AutomatedChecks_20210811_AmazoncomSpendlessSm.change2htmlExtension.txt (214.6 KB)
With HTML Parser, there is only this much content captured in the Document col.
<?xml version="1.0" encoding="UTF-8"?>
When I open the html file using the text editor, I can see more content in the body tags. Is there a trick or setting or another node I should be using with this HTML file? I have tried different nodes and parser and could not get it to see the content.
Thank you so much in advance for your help and guidance. I appreciate your time and support.
How exactly are you accessing/handling the HTML file prior to involving the HTML Parser node?
Using the file you shared, I get this result with the HTML Parser:
Can you share your workflow?
Hi @elsamuel, thank you for taking a look at it. I just list the file, the Path to String and into HTML Parser. I tried different ways but not seeing the content. hhhhmmmm…
ADA.knwf (16.2 KB)
I appreciate the help and time, @elsamuel. Thank you.
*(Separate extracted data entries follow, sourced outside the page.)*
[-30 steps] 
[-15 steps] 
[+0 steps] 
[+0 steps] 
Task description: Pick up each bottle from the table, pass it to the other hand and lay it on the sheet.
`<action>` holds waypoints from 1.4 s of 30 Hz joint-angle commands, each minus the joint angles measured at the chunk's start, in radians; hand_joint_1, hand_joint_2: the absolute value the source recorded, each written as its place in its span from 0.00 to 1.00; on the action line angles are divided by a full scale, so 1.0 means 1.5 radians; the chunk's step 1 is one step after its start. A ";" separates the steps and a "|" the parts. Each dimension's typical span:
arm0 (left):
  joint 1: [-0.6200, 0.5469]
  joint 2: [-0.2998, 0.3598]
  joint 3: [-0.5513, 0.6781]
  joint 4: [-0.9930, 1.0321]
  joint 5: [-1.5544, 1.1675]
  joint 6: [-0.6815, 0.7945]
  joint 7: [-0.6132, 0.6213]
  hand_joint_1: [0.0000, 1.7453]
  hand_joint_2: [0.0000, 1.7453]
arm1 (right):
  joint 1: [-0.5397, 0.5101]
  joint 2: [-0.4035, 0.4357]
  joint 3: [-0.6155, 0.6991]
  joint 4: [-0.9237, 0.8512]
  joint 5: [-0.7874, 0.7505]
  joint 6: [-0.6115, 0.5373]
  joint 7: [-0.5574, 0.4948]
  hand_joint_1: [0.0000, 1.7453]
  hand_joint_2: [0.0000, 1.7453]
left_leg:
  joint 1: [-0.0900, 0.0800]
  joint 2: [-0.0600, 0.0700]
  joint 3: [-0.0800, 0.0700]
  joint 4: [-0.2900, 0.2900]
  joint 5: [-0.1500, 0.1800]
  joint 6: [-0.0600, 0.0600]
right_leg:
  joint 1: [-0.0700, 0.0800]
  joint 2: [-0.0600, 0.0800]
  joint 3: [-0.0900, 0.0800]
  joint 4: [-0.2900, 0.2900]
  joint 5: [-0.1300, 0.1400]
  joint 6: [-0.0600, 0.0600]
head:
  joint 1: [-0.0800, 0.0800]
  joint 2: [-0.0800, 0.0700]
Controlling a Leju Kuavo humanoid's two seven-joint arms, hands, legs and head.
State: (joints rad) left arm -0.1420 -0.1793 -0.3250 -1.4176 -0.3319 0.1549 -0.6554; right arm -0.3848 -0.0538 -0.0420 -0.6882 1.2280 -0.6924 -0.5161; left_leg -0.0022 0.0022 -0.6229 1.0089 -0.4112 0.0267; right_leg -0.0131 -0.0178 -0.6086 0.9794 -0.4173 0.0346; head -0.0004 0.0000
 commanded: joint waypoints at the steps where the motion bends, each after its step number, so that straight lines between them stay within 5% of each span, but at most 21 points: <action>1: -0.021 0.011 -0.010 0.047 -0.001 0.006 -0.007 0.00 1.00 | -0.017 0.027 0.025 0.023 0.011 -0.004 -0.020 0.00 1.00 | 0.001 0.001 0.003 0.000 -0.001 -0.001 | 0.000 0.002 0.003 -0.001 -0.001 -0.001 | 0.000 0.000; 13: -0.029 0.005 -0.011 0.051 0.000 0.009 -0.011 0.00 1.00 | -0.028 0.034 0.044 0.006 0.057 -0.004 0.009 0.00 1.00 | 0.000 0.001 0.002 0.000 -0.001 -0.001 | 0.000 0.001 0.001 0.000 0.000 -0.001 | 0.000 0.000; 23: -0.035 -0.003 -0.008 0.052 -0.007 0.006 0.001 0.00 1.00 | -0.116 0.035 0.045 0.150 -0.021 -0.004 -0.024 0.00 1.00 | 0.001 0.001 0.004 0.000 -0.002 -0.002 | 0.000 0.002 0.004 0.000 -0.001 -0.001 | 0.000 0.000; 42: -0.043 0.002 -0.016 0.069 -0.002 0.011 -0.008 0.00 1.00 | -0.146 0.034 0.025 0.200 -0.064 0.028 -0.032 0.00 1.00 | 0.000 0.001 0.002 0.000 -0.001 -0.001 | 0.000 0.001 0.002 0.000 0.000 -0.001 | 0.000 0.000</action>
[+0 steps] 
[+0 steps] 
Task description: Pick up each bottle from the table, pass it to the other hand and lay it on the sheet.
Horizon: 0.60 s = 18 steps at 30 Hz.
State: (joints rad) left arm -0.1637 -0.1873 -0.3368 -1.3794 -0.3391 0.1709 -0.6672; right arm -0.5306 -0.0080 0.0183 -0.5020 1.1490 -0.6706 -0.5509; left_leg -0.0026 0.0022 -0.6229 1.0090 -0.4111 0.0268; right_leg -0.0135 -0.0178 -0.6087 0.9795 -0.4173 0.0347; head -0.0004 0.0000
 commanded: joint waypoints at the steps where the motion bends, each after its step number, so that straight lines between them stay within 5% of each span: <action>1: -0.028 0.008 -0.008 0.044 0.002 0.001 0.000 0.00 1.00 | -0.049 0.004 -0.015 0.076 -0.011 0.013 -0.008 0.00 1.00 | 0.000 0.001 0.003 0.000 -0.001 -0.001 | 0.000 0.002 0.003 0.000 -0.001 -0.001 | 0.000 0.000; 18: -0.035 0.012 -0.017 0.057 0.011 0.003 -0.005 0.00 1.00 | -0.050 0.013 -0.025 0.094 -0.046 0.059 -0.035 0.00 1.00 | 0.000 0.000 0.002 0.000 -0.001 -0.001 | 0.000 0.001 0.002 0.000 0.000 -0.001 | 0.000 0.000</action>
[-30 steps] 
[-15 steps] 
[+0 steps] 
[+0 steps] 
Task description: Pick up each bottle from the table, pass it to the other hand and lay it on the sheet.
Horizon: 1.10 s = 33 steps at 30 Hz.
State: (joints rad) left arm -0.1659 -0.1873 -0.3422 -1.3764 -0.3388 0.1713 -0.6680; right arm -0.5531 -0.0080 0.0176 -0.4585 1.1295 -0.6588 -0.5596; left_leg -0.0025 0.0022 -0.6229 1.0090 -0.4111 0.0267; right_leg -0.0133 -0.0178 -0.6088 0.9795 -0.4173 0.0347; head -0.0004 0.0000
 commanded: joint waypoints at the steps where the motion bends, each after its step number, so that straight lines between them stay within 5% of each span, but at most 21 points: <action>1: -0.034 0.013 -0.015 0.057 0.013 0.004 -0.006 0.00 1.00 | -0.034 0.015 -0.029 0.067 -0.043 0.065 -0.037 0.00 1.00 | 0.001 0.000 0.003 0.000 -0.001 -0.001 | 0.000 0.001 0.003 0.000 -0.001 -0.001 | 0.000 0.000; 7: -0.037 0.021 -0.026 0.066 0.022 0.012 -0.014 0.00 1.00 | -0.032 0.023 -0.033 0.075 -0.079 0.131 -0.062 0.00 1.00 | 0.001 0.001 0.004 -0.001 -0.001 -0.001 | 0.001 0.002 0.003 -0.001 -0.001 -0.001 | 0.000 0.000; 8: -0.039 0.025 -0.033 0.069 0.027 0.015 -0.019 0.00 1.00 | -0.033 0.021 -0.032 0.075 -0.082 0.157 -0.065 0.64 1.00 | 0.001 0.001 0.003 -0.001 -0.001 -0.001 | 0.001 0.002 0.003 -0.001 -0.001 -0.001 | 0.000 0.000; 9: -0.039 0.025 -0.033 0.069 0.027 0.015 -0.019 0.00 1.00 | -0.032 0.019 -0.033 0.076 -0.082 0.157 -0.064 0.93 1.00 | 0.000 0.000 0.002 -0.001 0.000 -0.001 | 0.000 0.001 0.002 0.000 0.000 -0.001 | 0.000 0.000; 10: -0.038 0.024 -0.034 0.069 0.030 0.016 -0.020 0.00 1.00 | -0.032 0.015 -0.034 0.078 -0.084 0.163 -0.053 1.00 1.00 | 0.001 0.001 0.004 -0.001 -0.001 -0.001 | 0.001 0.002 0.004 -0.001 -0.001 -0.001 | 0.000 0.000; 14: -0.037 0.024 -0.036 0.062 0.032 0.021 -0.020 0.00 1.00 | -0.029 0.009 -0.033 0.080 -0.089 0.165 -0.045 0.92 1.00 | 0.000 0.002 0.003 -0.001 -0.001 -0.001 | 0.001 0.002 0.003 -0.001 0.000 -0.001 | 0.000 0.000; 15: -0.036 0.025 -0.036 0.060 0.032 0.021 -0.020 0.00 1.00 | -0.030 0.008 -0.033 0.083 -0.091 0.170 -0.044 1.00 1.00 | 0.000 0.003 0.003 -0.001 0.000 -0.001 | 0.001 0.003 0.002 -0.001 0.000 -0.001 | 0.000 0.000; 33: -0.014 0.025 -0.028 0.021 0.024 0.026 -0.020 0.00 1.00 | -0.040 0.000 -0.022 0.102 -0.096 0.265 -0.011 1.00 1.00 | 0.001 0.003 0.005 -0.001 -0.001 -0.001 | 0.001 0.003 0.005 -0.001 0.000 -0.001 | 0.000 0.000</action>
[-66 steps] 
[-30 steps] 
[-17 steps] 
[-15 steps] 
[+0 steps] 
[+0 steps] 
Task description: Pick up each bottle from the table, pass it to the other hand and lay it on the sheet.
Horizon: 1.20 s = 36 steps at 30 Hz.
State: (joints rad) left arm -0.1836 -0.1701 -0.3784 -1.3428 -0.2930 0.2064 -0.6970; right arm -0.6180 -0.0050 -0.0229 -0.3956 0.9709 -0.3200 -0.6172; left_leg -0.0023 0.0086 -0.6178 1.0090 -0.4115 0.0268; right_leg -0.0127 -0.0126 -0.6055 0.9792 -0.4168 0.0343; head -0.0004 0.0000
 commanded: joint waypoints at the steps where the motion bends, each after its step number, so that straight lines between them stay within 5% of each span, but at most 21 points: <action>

Well, as far as I can tell, the problem is that you haven’t read in the HTML content at any point.
Are all of the HTML files that you want to process stored locally?
The HTML Parser node requires one of the following:
HTTP Result cells which you obtained with the “HTTP Retriever” node
Binary data cells
String cells which contain a local file: URL
String cells which contain the raw markup
You got close with using the Path to String > String to URI > HTML Parser approach, but you need to configure the HTML Parser node to use the URI column, not the Location column.
The Clean HTML Retriever node requires URL cells containing http or https URLs, and optionally, String cells containing HTML content. So it’s not a surprise that this didn’t work.
Ahhhhh, I see. I have separate process that downloads the HTML files to local folder. All the .html files are stored locally in a folder (or can be in some share drive). So I have to do one of the above after List Files/Folder? Let me try.
This part of the workflow should work if you configure the HTML Parser node to use the URI column, not the Location column
AAAAAHHHHH, did that and worked!!! Superb!! I should read up on file handling documentation. Thank you and I now need to parse this.
This topic was automatically closed 7 days after the last reply. New replies are no longer allowed.